Question: What if an individual bought a road that led to his farmyard but, in addition, was also used (during the era of state owned roads) by a neighbor to reach an otherwise cut-off piece of property? Now, for some reason (perhaps the two neighbors hate each other) the new owner of the road decides to deny passage to his neighbor. What are the likely resolutions to this problem?
Walter Block: I cover this question in chapter 1 of this book. Suppose you live on a street, and all of a sudden its owner says either you can't get out onto the street at all, or he'll charge you one million dollars each time you do so. Do you have to ride a helicopter, or become a great pole-vaulter, to get off your own property? Not at all! Under present institutional arrangements, before you buy a house or any piece of property, you get title insurance. You want to be protected against anyone else claiming he really owns the house you just bought. Well, in an era of private roads, you would also buy access insurance. You wouldn't want to be trapped on your own property. No one would buy any real estate at all unless he were sure that this sort of entrapment couldn't happen to him. Indeed, it is in the financial interest of the owner not to do this, since he wants to attract, not repel, people from living adjacent to his road, so that he can make more profit from them.
Question: If a man wants to live alone in a rural area where there currently is no road — would he likely bear the brunt of the cost of building and maintaining it? Once built will he own it?
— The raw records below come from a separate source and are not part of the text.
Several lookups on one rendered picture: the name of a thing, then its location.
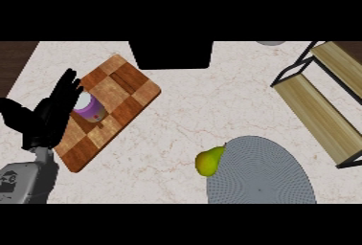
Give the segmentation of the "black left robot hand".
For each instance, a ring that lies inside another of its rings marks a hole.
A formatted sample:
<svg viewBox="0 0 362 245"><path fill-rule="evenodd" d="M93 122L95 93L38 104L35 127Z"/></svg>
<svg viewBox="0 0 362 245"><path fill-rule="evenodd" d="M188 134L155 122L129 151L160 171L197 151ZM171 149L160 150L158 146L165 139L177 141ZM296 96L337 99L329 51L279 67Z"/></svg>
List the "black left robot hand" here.
<svg viewBox="0 0 362 245"><path fill-rule="evenodd" d="M69 116L83 87L77 72L68 69L55 85L47 98L43 98L34 110L16 101L0 98L0 115L4 125L22 134L22 149L46 147L53 149L62 140Z"/></svg>

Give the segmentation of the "wooden tiered shelf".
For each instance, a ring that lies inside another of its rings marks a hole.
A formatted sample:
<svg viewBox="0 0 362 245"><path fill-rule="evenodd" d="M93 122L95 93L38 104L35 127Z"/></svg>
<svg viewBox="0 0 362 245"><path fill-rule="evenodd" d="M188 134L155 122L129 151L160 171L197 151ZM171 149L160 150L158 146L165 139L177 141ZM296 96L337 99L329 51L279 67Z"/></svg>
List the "wooden tiered shelf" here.
<svg viewBox="0 0 362 245"><path fill-rule="evenodd" d="M362 133L325 98L303 71L315 63L362 105L362 41L313 41L270 85L335 162L362 166Z"/></svg>

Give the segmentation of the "purple can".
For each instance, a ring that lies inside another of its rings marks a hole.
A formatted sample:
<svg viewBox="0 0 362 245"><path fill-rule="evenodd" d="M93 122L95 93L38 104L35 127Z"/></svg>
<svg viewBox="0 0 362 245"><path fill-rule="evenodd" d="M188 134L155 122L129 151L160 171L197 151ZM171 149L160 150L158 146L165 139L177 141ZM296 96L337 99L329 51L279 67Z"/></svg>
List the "purple can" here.
<svg viewBox="0 0 362 245"><path fill-rule="evenodd" d="M90 122L98 123L103 120L106 110L100 101L89 92L81 92L74 112Z"/></svg>

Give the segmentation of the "checkered wooden cutting board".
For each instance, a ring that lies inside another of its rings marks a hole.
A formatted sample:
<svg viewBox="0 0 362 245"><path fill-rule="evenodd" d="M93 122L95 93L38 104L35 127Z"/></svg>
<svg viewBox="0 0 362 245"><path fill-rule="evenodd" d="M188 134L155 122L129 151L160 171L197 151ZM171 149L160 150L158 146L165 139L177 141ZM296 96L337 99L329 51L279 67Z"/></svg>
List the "checkered wooden cutting board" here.
<svg viewBox="0 0 362 245"><path fill-rule="evenodd" d="M105 106L105 118L89 122L71 113L55 151L71 172L80 172L161 93L158 85L114 55L83 77L81 87Z"/></svg>

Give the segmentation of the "black appliance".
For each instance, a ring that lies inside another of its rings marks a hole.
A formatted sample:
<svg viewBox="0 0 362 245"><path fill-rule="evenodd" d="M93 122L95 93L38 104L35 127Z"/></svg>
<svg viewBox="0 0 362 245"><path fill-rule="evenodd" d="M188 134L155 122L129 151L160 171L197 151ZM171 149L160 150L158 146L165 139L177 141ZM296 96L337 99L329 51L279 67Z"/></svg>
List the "black appliance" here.
<svg viewBox="0 0 362 245"><path fill-rule="evenodd" d="M211 41L130 41L142 70L207 69L211 63Z"/></svg>

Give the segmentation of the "green pear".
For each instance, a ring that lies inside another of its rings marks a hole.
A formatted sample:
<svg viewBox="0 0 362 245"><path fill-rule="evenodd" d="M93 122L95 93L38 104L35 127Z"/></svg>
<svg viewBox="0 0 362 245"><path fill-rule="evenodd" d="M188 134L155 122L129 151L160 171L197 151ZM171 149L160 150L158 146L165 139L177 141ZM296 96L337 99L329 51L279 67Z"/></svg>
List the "green pear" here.
<svg viewBox="0 0 362 245"><path fill-rule="evenodd" d="M195 168L202 176L213 176L217 170L220 157L225 151L223 146L217 146L202 151L195 157Z"/></svg>

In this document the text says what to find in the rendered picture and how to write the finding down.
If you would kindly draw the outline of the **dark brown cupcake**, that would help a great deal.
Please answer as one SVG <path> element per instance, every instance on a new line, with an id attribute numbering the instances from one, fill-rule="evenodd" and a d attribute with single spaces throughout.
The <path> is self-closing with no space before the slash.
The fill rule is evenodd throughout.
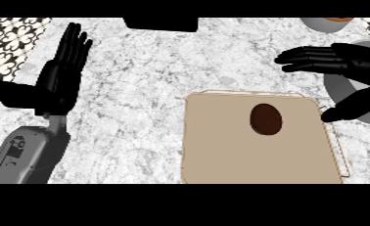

Walter Block: Yes, he would bear the full brunt of making the road, just like he now bears the full brunt of carting bricks, plaster, cement, to this out-of-the-way place. And of course, he would then own the road, just like he now owns his house. There would be no government subsidy, such as provided by the post office, to deliver mail at out-of-the-way places for the same price as that which one obtains in the city, where it is cheaper to deliver mail, thanks to economies of scale.